Over the past few quarters, the company managed to resolve these component issues, allowing them to produce more routers, switches, and similar products. Consequently, revenue surged by 14% in the April quarter and 16% in the July quarter. Unfortunately, this positive momentum did not reflect increased demand; rather, it stemmed from a surge in product shipments. Furthermore, at present, Cisco’s customers possess an excess supply of their products, as there are one or two quarters’ worth of shipped items awaiting installation at customer sites.
In conclusion, Cisco Systems continues to navigate the lingering challenges posed by the Covid-19 pandemic. Despite their positive financial results for the October quarter, concerning factors such as declining orders and a revised revenue outlook cast a shadow over their future prospects. While the company overcame initial hurdles in product delivery, they now face a surplus of inventory with limited demand.
Cisco Faces Questions as Huge Miss in Quarterly Earnings Revealed
The latest quarterly earnings report from Cisco has left many wondering how the company failed to see the massive miss coming. Chief Financial Officer Scott Herren attributes the revenue drop to the sheer volume of product that was shipped out during the period.
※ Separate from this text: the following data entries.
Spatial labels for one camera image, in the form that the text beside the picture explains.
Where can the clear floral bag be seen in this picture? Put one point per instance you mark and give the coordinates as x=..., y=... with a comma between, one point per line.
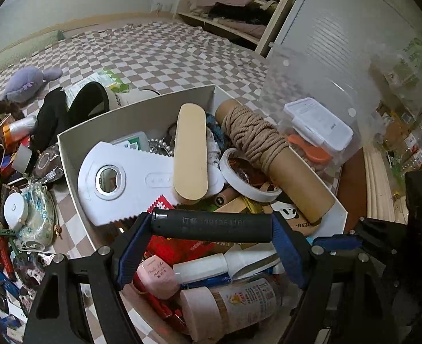
x=40, y=200

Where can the beige oval block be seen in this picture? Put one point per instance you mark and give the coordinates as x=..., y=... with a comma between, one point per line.
x=191, y=150

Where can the white shoe box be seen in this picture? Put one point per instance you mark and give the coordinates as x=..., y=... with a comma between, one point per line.
x=142, y=114

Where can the white round tape measure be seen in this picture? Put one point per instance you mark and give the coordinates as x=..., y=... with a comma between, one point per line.
x=15, y=209

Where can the red pen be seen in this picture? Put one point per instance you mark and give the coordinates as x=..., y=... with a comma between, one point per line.
x=160, y=308

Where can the white tape roll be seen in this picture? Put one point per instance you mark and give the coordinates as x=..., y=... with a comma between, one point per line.
x=254, y=193

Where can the white plastic serrated tool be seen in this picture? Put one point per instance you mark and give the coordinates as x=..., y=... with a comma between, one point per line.
x=153, y=165

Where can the silver orange tube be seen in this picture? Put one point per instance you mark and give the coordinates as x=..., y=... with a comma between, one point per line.
x=21, y=127

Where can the black lighter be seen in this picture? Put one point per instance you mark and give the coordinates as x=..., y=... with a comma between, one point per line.
x=211, y=225

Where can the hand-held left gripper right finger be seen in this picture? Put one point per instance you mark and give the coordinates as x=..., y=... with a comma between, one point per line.
x=289, y=254

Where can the orange plastic item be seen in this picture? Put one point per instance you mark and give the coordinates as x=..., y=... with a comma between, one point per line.
x=311, y=152

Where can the toothpick jar with pink lid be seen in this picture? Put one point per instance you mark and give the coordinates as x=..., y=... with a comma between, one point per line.
x=239, y=301

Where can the white tube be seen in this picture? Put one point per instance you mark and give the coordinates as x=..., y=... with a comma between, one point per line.
x=200, y=267

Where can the grey tape roll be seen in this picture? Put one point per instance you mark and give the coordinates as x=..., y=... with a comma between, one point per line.
x=23, y=159

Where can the green tissue packet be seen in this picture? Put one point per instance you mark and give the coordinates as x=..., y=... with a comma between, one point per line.
x=116, y=84

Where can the wooden wardrobe shelf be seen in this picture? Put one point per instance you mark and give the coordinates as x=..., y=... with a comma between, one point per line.
x=279, y=18

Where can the purple plush toy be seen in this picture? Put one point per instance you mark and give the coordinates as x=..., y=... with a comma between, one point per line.
x=24, y=84

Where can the green white small box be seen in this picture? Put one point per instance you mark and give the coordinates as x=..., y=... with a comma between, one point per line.
x=134, y=141

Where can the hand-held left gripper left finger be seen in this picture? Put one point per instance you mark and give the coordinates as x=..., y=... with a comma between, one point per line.
x=132, y=254

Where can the panda wooden coaster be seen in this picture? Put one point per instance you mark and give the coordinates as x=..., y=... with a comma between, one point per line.
x=289, y=215

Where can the red lighter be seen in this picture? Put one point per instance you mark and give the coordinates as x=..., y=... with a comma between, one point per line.
x=6, y=258

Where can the small wooden tube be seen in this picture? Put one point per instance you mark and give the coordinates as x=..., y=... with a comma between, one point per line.
x=225, y=196

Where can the white wall socket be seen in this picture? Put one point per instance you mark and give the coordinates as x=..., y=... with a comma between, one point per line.
x=159, y=6

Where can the dark blue scrunchie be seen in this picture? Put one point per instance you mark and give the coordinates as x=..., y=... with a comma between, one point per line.
x=214, y=132

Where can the pink bottle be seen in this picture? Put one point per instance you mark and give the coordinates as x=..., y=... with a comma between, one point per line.
x=157, y=276

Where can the red packet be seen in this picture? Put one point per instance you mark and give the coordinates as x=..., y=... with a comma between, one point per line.
x=168, y=202

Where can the dark clothes pile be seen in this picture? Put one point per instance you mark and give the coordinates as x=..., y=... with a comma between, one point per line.
x=239, y=14

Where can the white lidded container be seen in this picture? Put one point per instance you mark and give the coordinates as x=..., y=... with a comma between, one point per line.
x=318, y=122

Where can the clear plastic bin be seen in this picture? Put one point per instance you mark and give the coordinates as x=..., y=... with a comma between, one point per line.
x=304, y=79

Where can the brown fur item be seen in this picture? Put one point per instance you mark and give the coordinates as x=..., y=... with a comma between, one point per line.
x=3, y=111

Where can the cardboard tube with twine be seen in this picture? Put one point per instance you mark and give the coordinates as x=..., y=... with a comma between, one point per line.
x=304, y=182

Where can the wooden slatted board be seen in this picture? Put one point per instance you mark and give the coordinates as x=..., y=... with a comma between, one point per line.
x=379, y=186

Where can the black cloth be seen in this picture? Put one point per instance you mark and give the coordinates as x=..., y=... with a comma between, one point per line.
x=49, y=122

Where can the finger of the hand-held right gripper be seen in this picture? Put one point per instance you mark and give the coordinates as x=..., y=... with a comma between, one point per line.
x=336, y=243

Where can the clear bag with dark item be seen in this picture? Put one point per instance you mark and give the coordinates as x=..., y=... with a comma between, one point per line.
x=48, y=163

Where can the green bolster pillow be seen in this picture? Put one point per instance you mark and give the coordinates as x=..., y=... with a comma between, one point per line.
x=17, y=52

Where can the white labelled bottle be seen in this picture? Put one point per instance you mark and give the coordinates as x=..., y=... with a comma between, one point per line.
x=246, y=259

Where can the white slatted door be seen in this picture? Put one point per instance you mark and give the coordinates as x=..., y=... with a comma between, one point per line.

However, this unexpected turn of events has raised several important questions. Firstly, what does the buildup of customer inventories indicate about ongoing demand? Will customers resume ordering once this digestion phase is complete? The answers to these questions remain unclear.
Following the revised outlook, New Street Research analyst Pierre Ferragu downgraded Cisco shares from Buy to Neutral. While Cisco management believes that customers are simply taking time to deploy recently delivered orders, Ferragu and others are less optimistic. They believe that the disconnect between orders and revenues over the past year, coupled with uncertain IT spending trends, warrants caution.
Despite Cisco’s assurance that orders will pick up in the upcoming quarters, the sharp decline in the stock price reflects investor skepticism. UBS analyst David Vogt, with a Neutral rating on Cisco shares, shares this concern. He points to growing macroeconomic pressures that could continue to weigh on the company’s performance.
On a positive note, some argue that Cisco’s current low valuation presents an opportunity for investors to “bottom-fish.” With the stock trading at just 12 times expected fiscal 2024 earnings and 3.5 times forward revenues, and offering a 3% yield, there are appealing aspects. Additionally, Cisco has committed to repurchasing $1.25 billion of stock every quarter. However, until the company provides more evidence of order rebound, the stock is likely to face challenges regardless of its attractive valuation.